▸ **SUPPLIED INFORMATION**

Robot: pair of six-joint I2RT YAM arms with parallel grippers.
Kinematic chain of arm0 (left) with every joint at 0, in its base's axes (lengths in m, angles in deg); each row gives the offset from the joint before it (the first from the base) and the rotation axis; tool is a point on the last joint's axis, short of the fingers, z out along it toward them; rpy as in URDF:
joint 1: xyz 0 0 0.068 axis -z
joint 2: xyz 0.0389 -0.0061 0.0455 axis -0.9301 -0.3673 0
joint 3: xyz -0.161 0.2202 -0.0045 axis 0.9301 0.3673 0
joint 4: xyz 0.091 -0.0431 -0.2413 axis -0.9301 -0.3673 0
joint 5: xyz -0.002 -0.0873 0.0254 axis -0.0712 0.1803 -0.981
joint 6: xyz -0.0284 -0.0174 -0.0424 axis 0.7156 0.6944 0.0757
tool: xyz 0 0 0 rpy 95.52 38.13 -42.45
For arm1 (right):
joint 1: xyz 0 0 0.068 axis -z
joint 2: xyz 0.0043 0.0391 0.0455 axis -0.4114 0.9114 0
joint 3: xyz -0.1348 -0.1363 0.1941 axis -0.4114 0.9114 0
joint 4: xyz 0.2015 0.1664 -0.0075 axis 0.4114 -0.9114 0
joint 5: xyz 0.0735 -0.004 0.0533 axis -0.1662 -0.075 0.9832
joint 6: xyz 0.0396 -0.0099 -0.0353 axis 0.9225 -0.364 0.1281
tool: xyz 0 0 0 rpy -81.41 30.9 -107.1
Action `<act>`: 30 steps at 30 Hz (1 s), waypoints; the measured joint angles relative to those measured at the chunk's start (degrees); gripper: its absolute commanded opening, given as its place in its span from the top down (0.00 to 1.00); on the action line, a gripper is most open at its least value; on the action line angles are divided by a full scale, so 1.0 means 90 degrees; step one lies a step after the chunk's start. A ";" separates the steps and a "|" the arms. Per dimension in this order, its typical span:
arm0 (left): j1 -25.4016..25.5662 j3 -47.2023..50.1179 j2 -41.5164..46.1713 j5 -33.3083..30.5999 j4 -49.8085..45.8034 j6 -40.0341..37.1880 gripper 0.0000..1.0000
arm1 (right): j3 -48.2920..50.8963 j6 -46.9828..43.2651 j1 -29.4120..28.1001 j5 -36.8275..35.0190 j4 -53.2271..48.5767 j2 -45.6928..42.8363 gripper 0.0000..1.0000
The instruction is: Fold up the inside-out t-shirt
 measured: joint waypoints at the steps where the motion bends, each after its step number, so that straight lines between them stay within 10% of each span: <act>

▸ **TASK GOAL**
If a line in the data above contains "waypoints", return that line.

▸ **SOLUTION FOR THIS EXERCISE**
Action `<act>`: 30 steps at 30 Hz (1 s), waypoints; the measured joint angles relative to those measured at the chunk's start (degrees); gripper: its absolute commanded opening, given as its place in its span from the top down (0.00 to 1.00); on the action line, a gripper is most open at its least value; on the action line angles are divided by a full scale, so 1.0 means 90 degrees; step one lies a step after the chunk's start. A ";" separates the steps and a "|" the arms. Per dimension in this order, its typical span:
 measured: joint waypoints at the steps where the motion bends, each after its step number, so that straight lines between them stay within 10% of each span: <act>

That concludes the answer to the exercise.